Fringe-eared Mindoro forest mouse

Scientific classification
- Kingdom: Animalia
- Phylum: Chordata
- Class: Mammalia
- Order: Rodentia
- Family: Muridae
- Genus: Apomys
- Species: A. crinitus
- Binomial name: Apomys crinitus Heaney, Balete, M. R. M. Duya, M. V. Duya, Kyriazis, Rickart, Steppan, & Rowsey, 2025

= Fringe-eared Mindoro forest mouse =

- Genus: Apomys
- Species: crinitus
- Authority: Heaney, Balete, M. R. M. Duya, M. V. Duya, Kyriazis, Rickart, Steppan, & Rowsey, 2025

Species of rodent

The fringe-eared Mindoro forest mouse or long-haired Mindoro forest mouse (Apomys crinitus) is a species of rodent in the family Muridae, from the genus Apomys, in the subgenus Megapomys.
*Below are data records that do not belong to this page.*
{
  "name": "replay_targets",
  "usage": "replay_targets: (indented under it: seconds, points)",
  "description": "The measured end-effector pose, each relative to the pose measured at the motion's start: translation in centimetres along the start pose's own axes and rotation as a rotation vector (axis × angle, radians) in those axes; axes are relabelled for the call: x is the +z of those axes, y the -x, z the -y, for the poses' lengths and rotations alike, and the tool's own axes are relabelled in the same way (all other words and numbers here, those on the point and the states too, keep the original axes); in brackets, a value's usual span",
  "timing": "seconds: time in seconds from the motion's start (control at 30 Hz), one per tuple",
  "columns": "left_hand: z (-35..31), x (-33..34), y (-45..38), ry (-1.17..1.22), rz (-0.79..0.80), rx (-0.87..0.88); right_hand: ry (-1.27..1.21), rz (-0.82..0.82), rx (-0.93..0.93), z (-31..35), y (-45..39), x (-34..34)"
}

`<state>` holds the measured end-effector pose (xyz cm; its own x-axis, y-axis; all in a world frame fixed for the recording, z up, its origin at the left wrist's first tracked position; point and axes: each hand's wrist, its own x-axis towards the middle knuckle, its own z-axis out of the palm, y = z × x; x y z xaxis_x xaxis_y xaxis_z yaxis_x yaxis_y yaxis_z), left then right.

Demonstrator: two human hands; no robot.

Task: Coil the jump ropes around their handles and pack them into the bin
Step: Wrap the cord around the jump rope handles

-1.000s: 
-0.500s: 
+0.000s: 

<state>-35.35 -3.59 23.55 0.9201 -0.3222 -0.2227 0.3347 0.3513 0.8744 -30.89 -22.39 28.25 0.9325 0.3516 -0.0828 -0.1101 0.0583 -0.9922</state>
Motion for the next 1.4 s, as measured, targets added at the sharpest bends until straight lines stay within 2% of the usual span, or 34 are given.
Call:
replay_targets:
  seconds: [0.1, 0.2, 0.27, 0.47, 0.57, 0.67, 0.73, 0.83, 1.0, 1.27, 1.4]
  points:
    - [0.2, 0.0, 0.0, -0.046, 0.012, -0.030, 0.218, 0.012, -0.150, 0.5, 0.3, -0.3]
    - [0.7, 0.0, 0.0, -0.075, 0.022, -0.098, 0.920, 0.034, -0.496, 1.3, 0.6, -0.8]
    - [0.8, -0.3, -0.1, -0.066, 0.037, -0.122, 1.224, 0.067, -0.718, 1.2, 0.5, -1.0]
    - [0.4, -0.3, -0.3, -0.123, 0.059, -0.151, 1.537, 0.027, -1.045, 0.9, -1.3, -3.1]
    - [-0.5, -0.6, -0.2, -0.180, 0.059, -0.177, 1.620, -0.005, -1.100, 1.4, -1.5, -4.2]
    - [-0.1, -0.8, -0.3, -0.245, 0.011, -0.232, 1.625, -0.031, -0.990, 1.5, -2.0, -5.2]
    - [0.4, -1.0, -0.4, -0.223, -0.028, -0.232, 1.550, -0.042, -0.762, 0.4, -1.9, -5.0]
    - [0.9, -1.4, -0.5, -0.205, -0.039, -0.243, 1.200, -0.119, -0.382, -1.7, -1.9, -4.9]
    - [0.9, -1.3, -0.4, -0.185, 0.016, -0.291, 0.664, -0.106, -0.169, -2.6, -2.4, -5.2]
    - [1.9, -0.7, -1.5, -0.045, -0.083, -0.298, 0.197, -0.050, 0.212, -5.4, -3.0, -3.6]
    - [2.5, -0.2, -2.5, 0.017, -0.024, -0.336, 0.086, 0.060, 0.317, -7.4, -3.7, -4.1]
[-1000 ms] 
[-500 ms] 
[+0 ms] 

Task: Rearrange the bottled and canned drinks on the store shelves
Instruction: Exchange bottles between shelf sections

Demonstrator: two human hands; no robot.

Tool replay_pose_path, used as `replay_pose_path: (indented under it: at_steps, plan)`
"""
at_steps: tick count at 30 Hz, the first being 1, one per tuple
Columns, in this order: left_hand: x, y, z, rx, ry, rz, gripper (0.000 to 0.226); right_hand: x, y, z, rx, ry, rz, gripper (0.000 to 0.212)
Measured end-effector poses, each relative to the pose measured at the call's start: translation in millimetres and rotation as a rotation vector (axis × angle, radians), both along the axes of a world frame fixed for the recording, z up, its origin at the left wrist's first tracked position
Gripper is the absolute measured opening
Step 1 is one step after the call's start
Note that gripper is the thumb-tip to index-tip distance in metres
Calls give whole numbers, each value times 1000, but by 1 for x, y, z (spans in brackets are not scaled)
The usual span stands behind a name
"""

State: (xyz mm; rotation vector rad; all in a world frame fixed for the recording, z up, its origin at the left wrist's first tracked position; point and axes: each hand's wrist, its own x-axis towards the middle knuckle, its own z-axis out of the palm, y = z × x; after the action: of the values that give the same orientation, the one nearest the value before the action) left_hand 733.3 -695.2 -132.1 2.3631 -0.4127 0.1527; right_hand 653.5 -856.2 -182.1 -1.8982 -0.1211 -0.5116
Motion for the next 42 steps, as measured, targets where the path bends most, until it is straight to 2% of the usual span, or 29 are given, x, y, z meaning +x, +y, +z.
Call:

It is found only in the island of Mindoro in the Philippines where was found at elevations between 140 and 880 m above sea level. Its natural habitat is deciduous karst forests. The species is characterized by its brown fur at the back, with bellies that are cream-colored, a mask of dark-color fur in the face, and tufts or fringe of conspicuous white hairs behind the ear. It has a head–body length of 128 mm. Generally, males (54–80 g) weigh more than females (60 g). The conservation status of the species is not evaluated.

==Distribution==
The species is known only from Mindoro Island, at Mts. Talullah and Mangibok, in the Mts. Iglit-Baco National Park.

==Etymology==
The specific epithet was derived from Latin crinitus which means long-haired, in reference to its characteristic fringe of white hair behind each ear.